Demi suspirou. "13."
"É muito nova para isso, não acha, Demi?"
"Eu..." Começou. "Por favor, eu preciso disso. Preciso do dinheiro."
"O que a sua família pensa disso?"
Demi suspirou novamente, mais cansada que triste. "Não tenho família."
"Todo mundo tem família, Demi."
"Mas eu não." Respondeu.
Corvo deu mais um olhar duro.
"Eu fugi." Demi complementou.
"Por quê?"
"Não era pra eu vir, pegar o bagulho e ir embora?" Demi falou, tentando ser educada com o assunto desconfortável. "Por que todas essas perguntas? Não vai fazer diferença na tua vida."
Corvo recolheu a mão que ainda acariciava a menina, tentando esconder o sorriso divertido. "Desculpe Demi, mas não acho que posso te dar nada."
Os olhos de Demi caíram desesperados. "Não, não, por favor." Implorou. "Sei que sou nova, mas consigo vender. Sou menor, posso entrar em escolas. Confie, eu sei como fazer isso." Falava rápido. "Se lhe der algum tipo de problema, qualquer que seja, pode me despedir ou seja lá o que for, eu só preciso... preciso do dinheiro."
Corvo observou o desespero a sua frente. Era sempre a mesma coisa. "Não, criança." Negou, a voz séria. "Além do mais, ninguém é demitido aqui, boneca. Vender droga não é pra qualquer um. Você quer uma carteira assinada? Vá à cafeteria mais próxima e implore uma vaga para garçonete."
"Mas... me indicaram." Demi rebateu. "Me indicaram por que eu sou boa." Se levantou da cadeira. "Corvo." Era estranho chamar uma mulher de aparência tão normal com o nome de um animal. "Corvo, eu faço o que quiser. Posso ser apenas mais uma criança pra você, mas ninguém sabe o que eu passei, ok? Fugi de casa aos 11 anos e, detalhe, minha casa é no Texas. E com 13 anos estou em Nova Iorque, sem um centavo no bolso, mas viva."
"E por que você fugiu, Demi?" Curvo riu. "Papai não te deixou jogar Nintendo?"

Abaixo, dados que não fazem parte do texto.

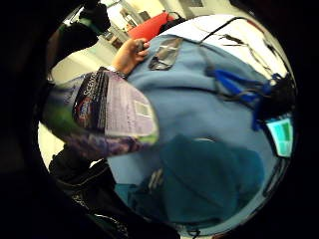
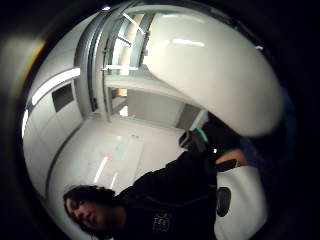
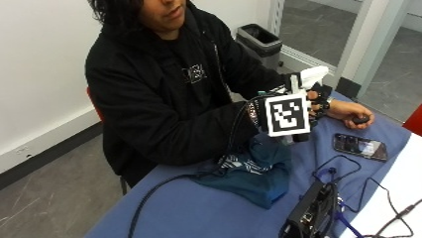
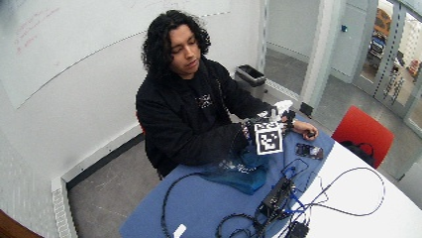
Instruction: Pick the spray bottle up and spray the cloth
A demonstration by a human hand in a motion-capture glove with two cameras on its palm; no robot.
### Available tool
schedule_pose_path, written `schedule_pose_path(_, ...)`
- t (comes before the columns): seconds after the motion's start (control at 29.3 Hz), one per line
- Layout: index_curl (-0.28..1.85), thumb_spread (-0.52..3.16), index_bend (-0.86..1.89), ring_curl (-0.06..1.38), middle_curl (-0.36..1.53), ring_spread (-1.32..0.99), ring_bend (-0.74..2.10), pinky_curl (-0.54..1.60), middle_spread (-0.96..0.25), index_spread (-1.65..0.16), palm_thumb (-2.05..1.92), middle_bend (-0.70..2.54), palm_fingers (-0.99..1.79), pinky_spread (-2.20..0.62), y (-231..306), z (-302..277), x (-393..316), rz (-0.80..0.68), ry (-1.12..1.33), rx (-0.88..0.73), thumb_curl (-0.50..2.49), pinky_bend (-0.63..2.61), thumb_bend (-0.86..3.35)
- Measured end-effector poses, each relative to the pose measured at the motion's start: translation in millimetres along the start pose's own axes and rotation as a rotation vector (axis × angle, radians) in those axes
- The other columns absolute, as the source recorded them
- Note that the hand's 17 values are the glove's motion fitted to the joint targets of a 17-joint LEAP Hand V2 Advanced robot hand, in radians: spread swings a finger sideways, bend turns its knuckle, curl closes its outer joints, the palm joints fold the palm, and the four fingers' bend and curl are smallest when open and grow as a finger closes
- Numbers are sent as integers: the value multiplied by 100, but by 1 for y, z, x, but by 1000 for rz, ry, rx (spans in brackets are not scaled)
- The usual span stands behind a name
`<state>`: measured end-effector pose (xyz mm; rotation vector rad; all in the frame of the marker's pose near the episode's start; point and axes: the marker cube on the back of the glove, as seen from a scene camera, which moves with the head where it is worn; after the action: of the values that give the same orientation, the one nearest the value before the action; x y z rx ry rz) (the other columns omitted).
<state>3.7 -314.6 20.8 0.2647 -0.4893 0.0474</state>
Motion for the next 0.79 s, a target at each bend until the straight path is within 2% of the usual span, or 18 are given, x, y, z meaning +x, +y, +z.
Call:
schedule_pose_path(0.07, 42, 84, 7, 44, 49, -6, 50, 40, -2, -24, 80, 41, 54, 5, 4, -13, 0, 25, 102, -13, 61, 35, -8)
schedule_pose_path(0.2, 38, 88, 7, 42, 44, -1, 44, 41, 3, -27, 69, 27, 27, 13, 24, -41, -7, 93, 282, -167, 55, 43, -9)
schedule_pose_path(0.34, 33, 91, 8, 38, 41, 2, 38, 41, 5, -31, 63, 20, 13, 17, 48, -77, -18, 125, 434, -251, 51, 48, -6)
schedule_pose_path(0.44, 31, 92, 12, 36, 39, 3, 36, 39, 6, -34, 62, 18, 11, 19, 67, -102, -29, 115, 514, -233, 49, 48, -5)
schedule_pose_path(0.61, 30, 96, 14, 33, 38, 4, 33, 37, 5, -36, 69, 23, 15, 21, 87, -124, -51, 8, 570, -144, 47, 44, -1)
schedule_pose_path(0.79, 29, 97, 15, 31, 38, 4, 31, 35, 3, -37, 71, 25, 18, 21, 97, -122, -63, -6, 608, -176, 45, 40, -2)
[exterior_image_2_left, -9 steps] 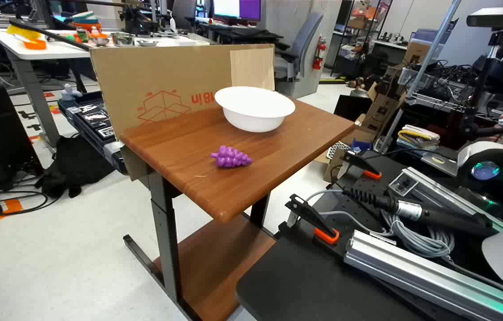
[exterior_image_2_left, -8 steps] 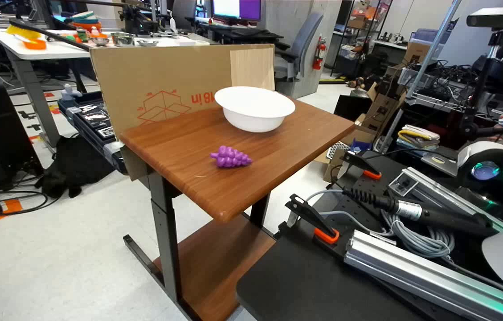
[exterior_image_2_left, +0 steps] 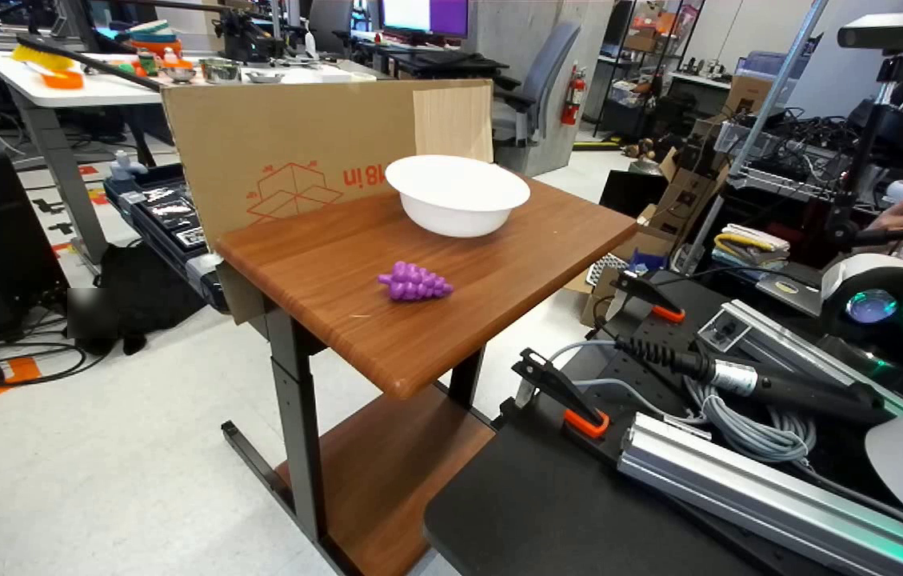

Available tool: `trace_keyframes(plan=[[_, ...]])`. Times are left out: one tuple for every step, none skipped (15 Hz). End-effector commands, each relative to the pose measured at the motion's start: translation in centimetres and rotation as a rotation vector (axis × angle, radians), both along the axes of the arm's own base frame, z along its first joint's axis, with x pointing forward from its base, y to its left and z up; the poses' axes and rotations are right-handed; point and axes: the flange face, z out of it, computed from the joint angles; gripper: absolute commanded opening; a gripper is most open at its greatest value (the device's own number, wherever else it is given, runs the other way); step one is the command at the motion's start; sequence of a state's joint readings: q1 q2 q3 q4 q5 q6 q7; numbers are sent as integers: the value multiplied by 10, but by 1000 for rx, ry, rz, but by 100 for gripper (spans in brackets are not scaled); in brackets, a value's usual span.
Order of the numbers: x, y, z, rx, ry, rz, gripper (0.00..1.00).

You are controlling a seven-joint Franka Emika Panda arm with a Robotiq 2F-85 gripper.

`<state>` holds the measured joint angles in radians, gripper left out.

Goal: Put the purple toy in the bowl

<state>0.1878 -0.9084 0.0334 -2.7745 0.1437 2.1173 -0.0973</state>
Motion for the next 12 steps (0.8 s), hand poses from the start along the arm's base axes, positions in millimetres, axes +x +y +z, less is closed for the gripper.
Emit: trace_keyframes(plan=[[14,1,2,-73,59,167,100],[24,1,3,-78,62,218,100],[36,1,3,-84,60,268,100],[44,4,3,-94,61,317,100],[51,7,3,-94,70,366,100],[55,14,2,-95,92,410,100],[34,4,0,-89,46,323,100],[44,9,-2,-93,63,362,100],[49,13,-3,-95,72,375,100],[51,14,-4,-96,78,381,100],[52,13,-6,-118,82,411,100],[52,13,-11,-174,152,487,100]])
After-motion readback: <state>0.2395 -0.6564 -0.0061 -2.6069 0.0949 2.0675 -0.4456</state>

"Não." Negou, a voz cada vez mais firme. "Fugi por que minha mãe era uma puta, meu pai um bêbado e minha irmã mais velha nojenta." Falou. "Não tínhamos dinheiro para comer, mas minha mãe misteriosamente fazia unha toda semana e nunca faltava cerveja na geladeira." Se preparou para continuar a história mas parou. "Quer saber? Ok. Foda-se. Eu sou melhor que isso. Passo fome, mas não me humilho assim."
Deu uma ultima focada no olhar indiferente da mulher a sua frente e virou as costas, andando pesadamente para a porta de saída.
"Ei, Demi." Ouviu ao abrir a porta, parando no meio do caminho. "Volta aqui, criança."
Virou-se, estreitando os olhos para Corvo, que tinha aquele mesmo sorriso maternal de antes.
"Não me chame de criança." Falou dura.
"Ok." Corvo sorriu. "Vem. Vou te preparar um banho."